Frank Henry Wilson (May 4, 1886 – February 16, 1956) was an American stage, radio, and film actor and writer.

== Career ==
His father was Thomas M. Wilson. Frank started out in show business in vaudeville and minstrelsy. He appeared in many plays, including the original 1927 version of Porgy with Rose McClendon and Evelyn Ellis. In 1925, he was in the cast of a revival of O'Neill's The Emperor Jones in 1925. In 1929 he appeared in Eugene O'Neill's play All God's Chillun Got Wings at the Royal Court Theatre in London. He was also cast in Clifford Odets' 1949 play The Big Knife.

He made his film debut in 1932 and later played in films that had stage origins: The Emperor Jones (1933) and Warner Bros.' Green Pastures (1936) and Watch on the Rhine (1943).

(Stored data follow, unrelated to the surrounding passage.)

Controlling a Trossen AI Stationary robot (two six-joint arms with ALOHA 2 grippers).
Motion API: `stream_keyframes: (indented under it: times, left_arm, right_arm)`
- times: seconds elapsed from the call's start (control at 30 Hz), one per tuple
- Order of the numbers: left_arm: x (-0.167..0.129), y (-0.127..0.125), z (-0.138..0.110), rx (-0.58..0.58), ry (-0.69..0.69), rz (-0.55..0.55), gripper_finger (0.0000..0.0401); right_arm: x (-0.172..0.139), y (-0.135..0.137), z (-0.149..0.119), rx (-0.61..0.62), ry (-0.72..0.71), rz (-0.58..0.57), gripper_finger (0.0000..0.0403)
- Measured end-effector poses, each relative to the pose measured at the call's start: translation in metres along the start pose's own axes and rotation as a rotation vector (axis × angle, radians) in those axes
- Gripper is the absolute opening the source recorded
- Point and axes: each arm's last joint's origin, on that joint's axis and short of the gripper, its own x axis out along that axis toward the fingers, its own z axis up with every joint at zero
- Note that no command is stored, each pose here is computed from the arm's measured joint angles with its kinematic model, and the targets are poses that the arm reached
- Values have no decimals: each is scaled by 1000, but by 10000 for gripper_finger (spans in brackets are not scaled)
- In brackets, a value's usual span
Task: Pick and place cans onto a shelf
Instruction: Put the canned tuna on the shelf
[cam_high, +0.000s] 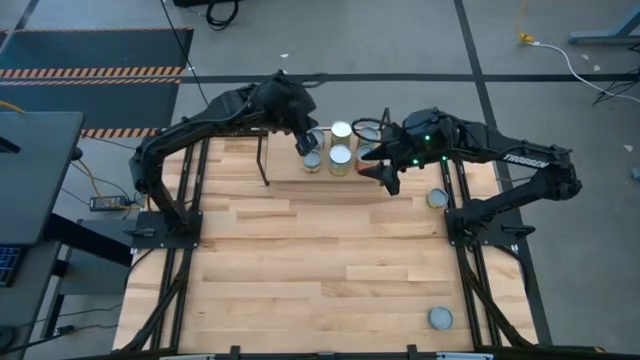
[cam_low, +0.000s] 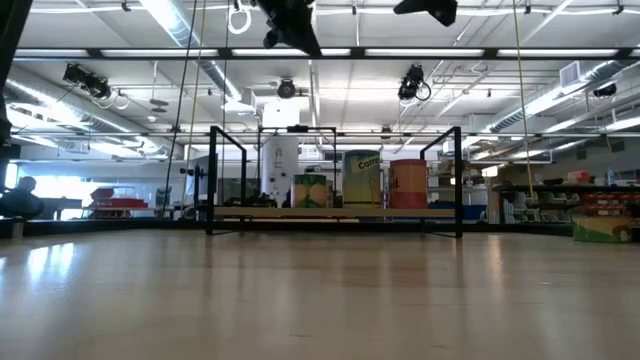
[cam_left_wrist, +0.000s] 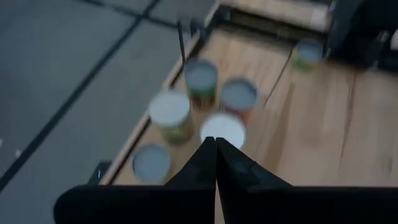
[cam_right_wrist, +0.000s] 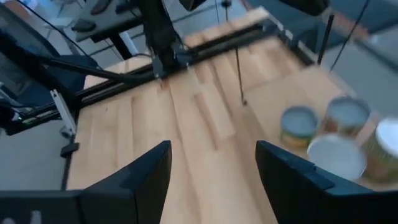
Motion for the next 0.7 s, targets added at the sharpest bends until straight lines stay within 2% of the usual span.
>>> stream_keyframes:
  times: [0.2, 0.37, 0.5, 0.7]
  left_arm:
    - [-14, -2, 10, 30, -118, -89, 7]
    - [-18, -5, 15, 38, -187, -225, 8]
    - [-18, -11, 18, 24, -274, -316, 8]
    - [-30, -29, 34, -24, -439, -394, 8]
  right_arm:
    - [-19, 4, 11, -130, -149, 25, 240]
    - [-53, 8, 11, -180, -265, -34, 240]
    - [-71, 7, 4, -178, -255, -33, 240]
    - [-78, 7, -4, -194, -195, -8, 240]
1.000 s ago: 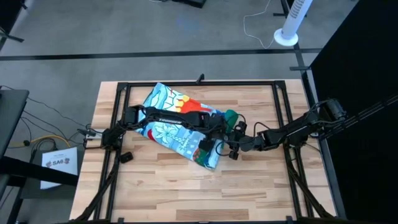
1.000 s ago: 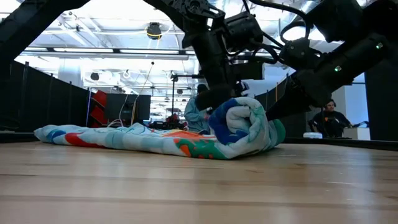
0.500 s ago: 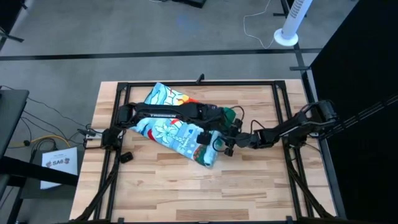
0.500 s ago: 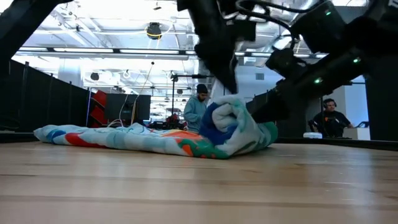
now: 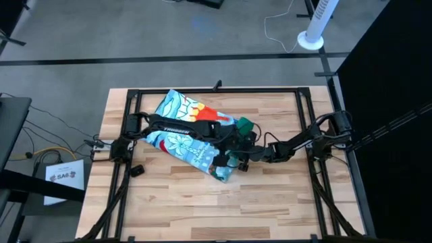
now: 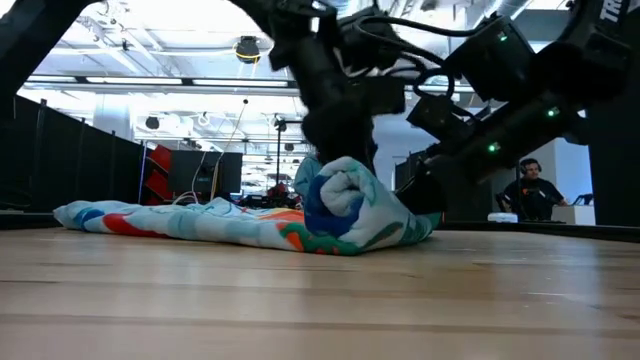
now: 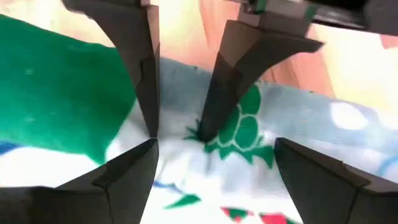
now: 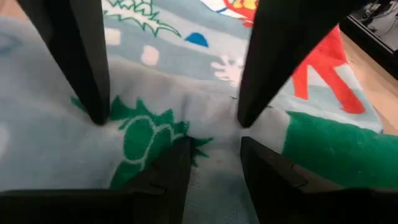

Wilson made his television debut in 1953 before dying in 1956.

==Selected filmography==

| Year | Title | Role | Notes |
|---|---|---|---|
| 1932 | The Girl from Chicago | Wade Washington |  |
| 1933 | The Emperor Jones | Jeff |  |
| 1936 | The Green Pastures | Moses |  |
| 1940 | Paradise in Harlem | Lem Anderson | Also writer (original story) |
| 1941 | Murder on Lenox Avenue |  | Writer (original story) |
| 1941 | Sunday Sinners |  | Writer (original story) |
| 1943 | Watch on the Rhine | Joseph |  |
| 1946 | Beware | Professor Drury |  |

== Family ==
Wilson married actress Effie King, the stage name of Anna Green (maiden; 1888–1944), on June 12, 1907. They married in Manhattan at St. Mark's Methodist Episcopal Church on West 53rd Street, a block that was a cultural center for artistic and intellectual African Americans. Effie King, at the time, was a dancer and contralto who performed as a duet with Lottie Gee (née Charlotte O. Gee; 1886–1973), a dancer and soprano in African-American vaudeville circuits. From about 1911 through 1913, King and Gee were known as Ford Dabney's Ginger Girls.